A única saída para a sobrevivência na boate Kiss era uma pequena porta de cor púrpura, com apenas dois metros de largura. Enquanto o incêndio se alastrava pela casa noturna, o acesso estreito se transformou em um funil. A falta de saídas de emergência é apontada como um dos fatores preponderantes para a tragédia em Santa Maria (RS) na madrugada de domingo. Os problemas identificados no estabelecimento gaúcho, como extintores que não funcionavam e ausência de sinalização, se reproduzem até o extremo norte do país. O caso comove os brasileiros pelo sentimento de inconformismo diante da morte precoce de 231 pessoas. Mas o incêndio fatal também assusta pela incômoda sensação de que o drama poderia bater à porta de boa parte das famílias do país. Nas grandes metrópoles ou em pequenas cidades, casas noturnas funcionam sem alvará e sem atenderem às exigências mais elementares de segurança.

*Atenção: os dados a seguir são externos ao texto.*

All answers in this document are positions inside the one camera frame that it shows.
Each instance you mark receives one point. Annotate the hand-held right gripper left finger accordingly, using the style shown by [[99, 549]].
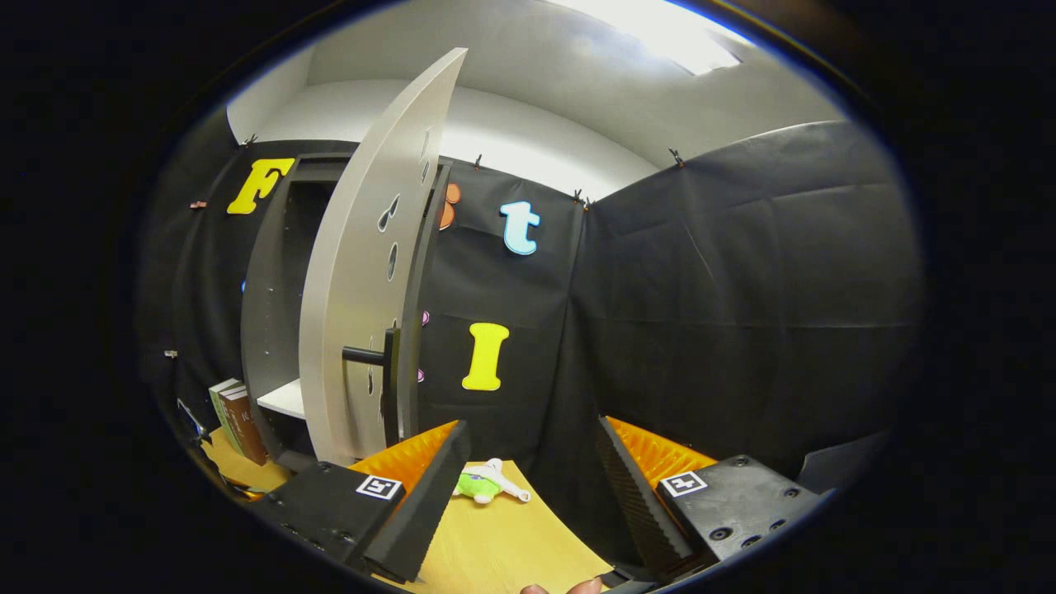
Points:
[[429, 503]]

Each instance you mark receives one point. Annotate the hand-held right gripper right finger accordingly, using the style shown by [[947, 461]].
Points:
[[635, 503]]

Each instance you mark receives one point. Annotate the beige cabinet door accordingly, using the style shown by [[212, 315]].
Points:
[[346, 272]]

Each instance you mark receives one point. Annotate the white cabinet shelf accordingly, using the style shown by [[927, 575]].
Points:
[[285, 399]]

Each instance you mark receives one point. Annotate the dark grey cabinet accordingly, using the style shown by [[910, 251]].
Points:
[[268, 330]]

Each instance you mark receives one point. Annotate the green white plush toy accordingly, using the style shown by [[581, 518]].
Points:
[[478, 487]]

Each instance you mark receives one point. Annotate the black backdrop cloth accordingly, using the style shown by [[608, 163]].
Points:
[[742, 330]]

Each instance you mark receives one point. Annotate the dark brown spine book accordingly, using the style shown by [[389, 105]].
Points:
[[228, 425]]

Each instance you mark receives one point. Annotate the long ceiling light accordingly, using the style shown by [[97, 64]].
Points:
[[660, 33]]

A dor das famílias de Santa Maria pode se repetir em cidades como Brasília, São Paulo, Belo Horizonte, Recife ou Rio de Janeiro, onde bares e clubes aglomeram centenas de pessoas e faturam milhares de reais sem garantir aos frequentadores a certeza de voltar para casa depois da festa. Na área central da capital federal, por exemplo, 80% das boates funcionam sem alvará — e, portanto, sem nenhuma garantia de segurança.

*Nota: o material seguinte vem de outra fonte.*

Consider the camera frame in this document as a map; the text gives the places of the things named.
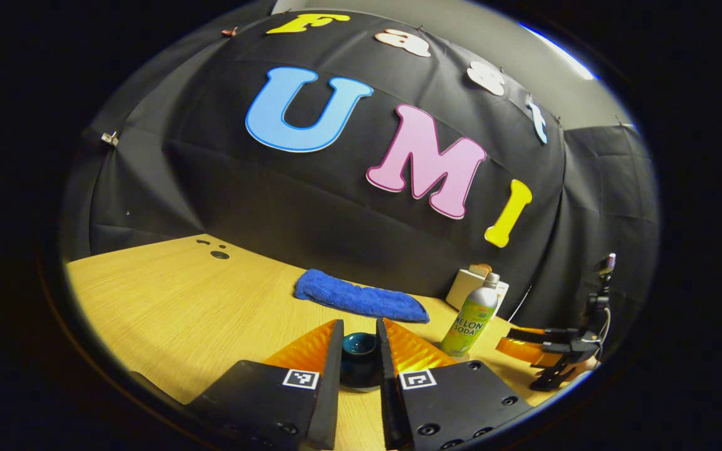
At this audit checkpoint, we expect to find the blue towel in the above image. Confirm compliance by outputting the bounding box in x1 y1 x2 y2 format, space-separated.
294 269 431 324

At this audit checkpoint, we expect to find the white toaster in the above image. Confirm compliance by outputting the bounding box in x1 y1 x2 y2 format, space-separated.
446 268 510 312

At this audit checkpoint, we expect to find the silver green-label water bottle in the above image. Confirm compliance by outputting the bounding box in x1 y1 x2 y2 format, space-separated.
440 273 501 358

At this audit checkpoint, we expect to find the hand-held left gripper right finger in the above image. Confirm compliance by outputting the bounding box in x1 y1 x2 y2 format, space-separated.
377 318 534 450

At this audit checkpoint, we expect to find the round brown coaster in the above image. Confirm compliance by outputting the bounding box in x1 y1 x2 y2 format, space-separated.
435 346 476 364

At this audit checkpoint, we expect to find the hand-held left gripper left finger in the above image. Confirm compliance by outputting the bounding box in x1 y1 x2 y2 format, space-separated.
187 319 344 450

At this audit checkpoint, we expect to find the black backdrop cloth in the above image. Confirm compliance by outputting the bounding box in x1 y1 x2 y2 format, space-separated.
60 9 659 333

O Correio fez um levantamento da situação das casas noturnas das principais cidades brasileiras para mostrar as estruturas de segurança desses estabelecimentos e desvendar as falhas na atuação das equipes de fiscalização. Os dados revelam que a sequência de irregularidades e negligências que levou à morte de 231 jovens em Santa Maria pode se repetir em outras cidades. A reação de prefeitos diante da tragédia comprova que a segurança das casas noturnas sempre ficou em segundo plano: somente depois do incêndio na boate Kiss é que os gestores de dezenas de municípios decidiram alardear providências para intensificar a fiscalização dos estabelecimentos e cobrar o cumprimento de regras básicas de prevenção de incêndios. A presidente Dilma Rousseff, novamente emocionada, pediu ontem empenho dos prefeitos para que a tragédia “jamais se repita”. Mas a realidade dos municípios mostra que a salvaguarda dos frequentadores ainda depende de mudanças radicais nos procedimentos adotados por autoridades e empresários.

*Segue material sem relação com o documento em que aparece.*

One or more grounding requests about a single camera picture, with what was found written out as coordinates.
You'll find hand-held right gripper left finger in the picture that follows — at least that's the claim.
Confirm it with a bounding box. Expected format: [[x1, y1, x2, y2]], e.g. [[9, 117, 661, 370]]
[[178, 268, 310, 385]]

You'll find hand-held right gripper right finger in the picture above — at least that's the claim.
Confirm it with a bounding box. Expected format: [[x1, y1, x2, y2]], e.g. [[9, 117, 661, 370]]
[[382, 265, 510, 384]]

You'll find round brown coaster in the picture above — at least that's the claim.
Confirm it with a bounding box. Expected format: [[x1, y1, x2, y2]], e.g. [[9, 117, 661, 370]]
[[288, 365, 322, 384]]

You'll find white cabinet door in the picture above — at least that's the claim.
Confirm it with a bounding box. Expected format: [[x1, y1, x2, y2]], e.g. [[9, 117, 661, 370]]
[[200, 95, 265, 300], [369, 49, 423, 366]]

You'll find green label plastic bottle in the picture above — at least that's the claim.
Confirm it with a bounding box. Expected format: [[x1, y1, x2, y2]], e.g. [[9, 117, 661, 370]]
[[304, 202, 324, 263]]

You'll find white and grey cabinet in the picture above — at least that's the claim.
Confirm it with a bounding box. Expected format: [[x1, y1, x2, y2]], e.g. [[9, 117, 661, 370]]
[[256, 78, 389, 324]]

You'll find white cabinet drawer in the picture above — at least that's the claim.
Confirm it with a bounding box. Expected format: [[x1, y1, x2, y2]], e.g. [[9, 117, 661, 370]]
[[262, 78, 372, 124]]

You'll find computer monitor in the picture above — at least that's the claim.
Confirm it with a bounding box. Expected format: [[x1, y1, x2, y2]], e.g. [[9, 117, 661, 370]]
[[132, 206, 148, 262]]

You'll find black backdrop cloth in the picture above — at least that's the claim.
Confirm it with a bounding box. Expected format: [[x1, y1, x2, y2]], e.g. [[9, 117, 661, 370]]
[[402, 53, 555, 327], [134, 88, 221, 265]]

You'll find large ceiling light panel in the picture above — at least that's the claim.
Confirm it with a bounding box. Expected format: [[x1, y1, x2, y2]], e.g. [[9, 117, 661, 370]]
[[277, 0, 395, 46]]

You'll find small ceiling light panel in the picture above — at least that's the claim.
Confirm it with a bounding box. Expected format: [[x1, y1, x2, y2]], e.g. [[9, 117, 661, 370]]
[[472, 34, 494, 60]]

Omissão Assim como no Rio Grande do Sul, a cadeia de responsáveis pelas falhas é grande. Muitas prefeituras pecam por omissão, quando não fiscalizam estabelecimentos que funcionam sem autorização. Também há casos de municípios que concedem alvará para casas noturnas ainda que elas não cumpram os requisitos legais. A sequência de erros passa pela atitude de proprietários de boates, que, na ânsia do lucro, lotam os estabelecimentos muito além da capacidade. Os frequentadores das casas de diversão também fecham os olhos diante de evidentes e graves erros, e muitos até reclamam quando é preciso interditar algum point de diversão. O desafio, depois da tragédia de domingo, é cortar as pontas dessa sucessão de falhas para que os jovens se divirtam sem medo. E para que as famílias brasileiras não percam o sono com o pânico de não verem seus filhos voltarem para casa.